What is being asked: For each line below that contains the string "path", copy that line.
Start of Block
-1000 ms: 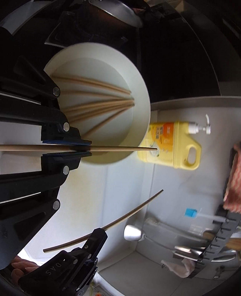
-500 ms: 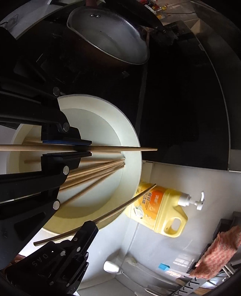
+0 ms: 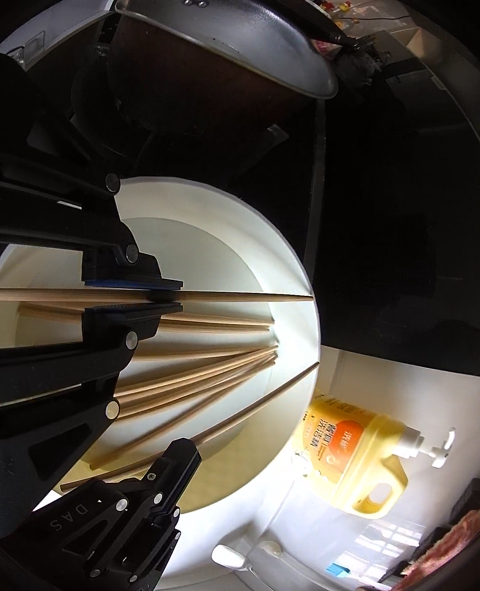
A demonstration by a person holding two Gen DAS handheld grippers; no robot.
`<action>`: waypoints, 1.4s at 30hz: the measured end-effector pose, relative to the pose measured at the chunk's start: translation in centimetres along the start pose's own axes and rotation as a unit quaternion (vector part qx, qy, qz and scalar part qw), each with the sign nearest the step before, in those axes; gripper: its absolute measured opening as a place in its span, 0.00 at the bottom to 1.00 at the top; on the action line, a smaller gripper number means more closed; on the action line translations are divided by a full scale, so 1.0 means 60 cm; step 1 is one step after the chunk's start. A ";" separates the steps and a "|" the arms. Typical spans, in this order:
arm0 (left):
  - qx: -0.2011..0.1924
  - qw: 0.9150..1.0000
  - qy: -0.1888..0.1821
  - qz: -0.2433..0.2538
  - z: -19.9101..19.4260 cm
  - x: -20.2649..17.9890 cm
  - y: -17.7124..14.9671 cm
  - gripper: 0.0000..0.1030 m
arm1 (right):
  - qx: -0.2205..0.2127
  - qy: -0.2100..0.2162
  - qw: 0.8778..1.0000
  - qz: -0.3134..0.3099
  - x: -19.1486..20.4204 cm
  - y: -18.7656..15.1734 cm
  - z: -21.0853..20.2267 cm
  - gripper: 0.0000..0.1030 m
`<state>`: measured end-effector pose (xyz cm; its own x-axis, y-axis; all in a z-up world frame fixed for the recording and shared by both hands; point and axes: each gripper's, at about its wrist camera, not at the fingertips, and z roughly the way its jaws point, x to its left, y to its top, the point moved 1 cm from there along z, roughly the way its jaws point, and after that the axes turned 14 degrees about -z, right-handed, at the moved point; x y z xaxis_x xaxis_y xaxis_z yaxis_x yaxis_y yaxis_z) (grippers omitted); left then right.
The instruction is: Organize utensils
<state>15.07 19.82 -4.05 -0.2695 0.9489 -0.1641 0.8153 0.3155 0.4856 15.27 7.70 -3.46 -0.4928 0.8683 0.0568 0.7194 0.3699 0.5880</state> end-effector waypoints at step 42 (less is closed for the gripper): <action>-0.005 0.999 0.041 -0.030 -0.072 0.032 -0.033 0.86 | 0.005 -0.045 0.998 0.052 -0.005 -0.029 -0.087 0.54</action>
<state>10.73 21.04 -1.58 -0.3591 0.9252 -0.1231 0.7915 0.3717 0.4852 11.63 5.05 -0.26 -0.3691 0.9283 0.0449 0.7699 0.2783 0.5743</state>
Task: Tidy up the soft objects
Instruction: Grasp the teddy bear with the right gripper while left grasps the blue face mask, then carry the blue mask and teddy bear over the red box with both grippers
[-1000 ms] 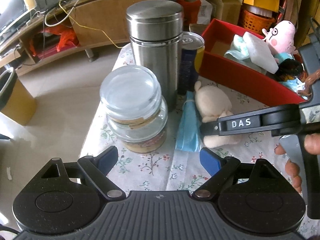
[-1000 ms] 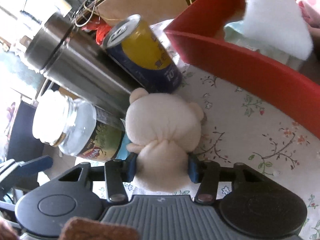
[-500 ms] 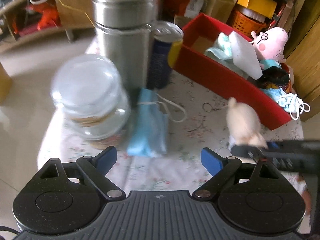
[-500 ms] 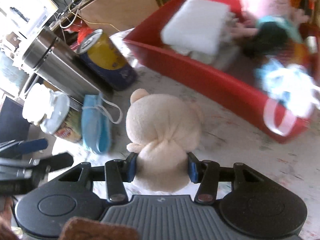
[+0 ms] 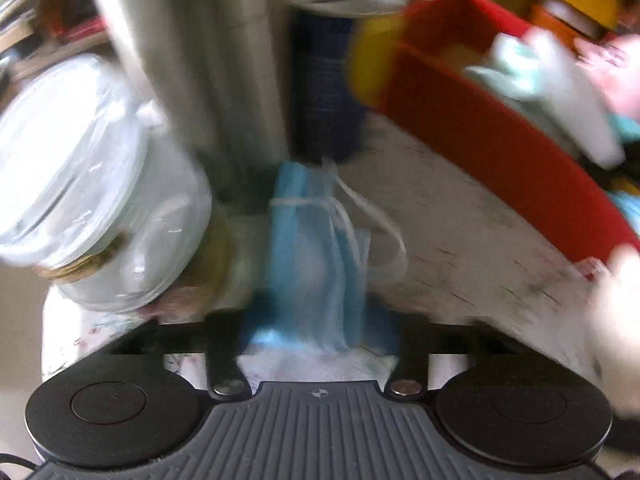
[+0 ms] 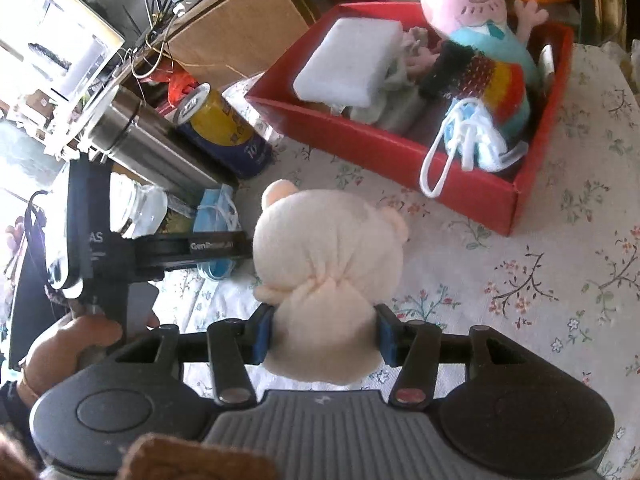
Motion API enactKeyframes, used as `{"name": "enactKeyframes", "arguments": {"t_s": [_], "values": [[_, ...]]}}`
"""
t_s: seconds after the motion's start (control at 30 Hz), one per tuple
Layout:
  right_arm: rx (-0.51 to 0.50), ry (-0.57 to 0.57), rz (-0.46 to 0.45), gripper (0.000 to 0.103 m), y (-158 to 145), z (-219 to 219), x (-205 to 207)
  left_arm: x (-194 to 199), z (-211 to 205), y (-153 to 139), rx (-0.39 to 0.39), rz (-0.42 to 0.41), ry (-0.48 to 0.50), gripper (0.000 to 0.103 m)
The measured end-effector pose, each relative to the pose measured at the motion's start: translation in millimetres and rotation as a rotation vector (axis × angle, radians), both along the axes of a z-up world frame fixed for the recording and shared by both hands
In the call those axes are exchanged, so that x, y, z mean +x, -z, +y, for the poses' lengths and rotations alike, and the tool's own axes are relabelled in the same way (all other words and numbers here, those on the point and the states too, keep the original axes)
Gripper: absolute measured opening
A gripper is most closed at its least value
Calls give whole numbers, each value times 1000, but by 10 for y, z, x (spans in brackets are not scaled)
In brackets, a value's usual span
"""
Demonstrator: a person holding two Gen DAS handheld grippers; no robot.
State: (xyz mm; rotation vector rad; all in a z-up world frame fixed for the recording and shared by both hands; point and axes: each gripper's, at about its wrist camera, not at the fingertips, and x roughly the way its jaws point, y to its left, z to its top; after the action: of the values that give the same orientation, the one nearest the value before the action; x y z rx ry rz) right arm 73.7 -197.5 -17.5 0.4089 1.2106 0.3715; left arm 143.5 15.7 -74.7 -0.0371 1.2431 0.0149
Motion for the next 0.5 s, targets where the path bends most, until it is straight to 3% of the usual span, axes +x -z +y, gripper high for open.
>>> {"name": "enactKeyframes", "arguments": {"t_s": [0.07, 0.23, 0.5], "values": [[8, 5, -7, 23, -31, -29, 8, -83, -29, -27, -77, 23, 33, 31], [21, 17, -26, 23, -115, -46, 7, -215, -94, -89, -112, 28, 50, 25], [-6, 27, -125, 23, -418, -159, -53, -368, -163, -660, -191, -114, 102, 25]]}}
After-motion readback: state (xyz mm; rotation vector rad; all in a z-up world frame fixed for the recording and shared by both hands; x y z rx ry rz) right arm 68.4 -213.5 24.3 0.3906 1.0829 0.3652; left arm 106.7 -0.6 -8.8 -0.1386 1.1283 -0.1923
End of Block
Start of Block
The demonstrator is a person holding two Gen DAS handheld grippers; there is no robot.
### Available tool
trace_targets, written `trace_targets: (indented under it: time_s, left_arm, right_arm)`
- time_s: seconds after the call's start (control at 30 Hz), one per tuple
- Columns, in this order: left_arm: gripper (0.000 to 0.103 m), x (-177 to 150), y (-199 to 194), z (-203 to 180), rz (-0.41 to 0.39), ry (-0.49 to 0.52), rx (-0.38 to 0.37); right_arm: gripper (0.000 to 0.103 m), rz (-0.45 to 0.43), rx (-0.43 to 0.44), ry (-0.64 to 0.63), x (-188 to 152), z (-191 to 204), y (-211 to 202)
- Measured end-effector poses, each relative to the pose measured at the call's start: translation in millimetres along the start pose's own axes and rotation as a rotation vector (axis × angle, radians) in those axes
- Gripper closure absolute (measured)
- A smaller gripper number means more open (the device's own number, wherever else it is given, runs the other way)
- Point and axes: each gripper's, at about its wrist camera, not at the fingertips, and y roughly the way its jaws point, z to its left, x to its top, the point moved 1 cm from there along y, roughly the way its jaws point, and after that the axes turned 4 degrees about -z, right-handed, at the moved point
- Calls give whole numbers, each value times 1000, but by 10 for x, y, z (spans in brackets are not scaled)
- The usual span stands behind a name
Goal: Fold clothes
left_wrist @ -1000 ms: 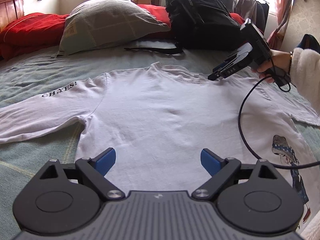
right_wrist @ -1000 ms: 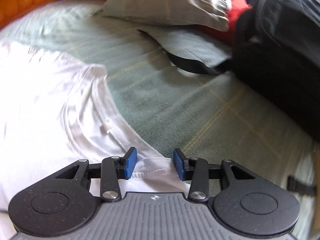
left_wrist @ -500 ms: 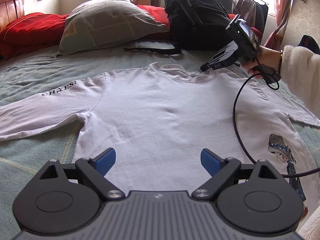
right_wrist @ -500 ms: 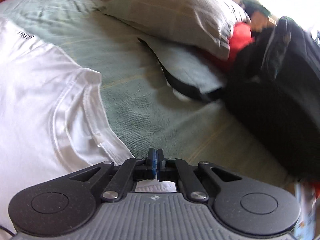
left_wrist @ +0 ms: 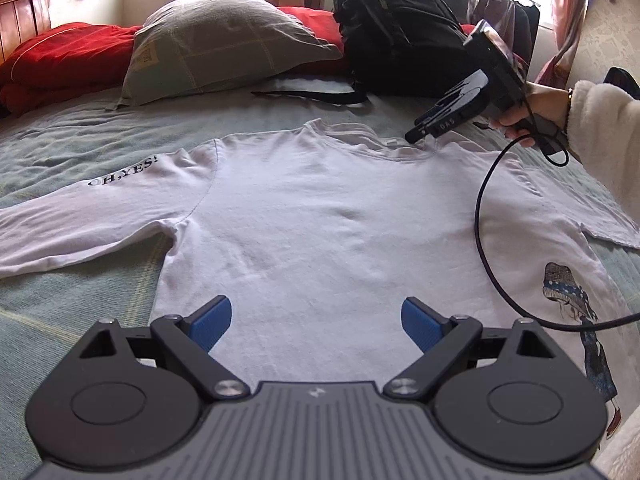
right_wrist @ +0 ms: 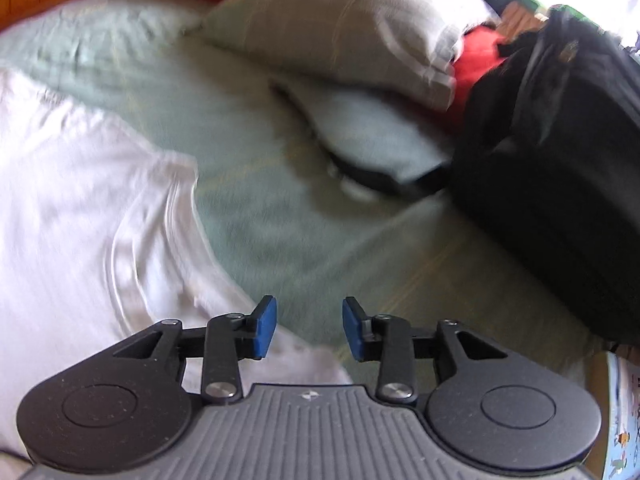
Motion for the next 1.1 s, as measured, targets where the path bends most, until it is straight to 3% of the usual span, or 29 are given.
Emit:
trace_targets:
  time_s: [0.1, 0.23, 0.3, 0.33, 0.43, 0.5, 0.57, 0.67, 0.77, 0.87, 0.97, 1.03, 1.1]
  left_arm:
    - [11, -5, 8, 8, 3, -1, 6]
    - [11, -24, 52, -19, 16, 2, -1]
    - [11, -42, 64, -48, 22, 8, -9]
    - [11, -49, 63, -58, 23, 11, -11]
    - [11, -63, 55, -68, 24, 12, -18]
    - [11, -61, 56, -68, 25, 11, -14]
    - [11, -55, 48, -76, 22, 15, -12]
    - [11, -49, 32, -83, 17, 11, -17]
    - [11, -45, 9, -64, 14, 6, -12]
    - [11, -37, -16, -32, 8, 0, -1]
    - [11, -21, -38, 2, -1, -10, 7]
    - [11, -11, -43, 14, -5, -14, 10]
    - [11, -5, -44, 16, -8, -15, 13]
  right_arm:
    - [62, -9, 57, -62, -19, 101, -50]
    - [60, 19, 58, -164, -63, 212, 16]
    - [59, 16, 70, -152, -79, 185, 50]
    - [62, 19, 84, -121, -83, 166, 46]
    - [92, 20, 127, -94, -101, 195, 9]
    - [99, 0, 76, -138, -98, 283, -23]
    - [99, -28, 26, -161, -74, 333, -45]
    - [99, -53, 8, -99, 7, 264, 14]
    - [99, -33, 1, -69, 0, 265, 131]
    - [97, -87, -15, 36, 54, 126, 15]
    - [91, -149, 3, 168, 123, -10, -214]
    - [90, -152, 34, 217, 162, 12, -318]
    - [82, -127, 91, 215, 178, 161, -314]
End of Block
Problem solution:
Motion for the next 0.5 s, targets where the path bends most, until it is straight to 3% of the usual span, axes +x -z +y, gripper high for open.
Motion for the next 1.1 s, as measured, targets where the path bends most, until it is straight to 3% of the usual span, or 29 are given.

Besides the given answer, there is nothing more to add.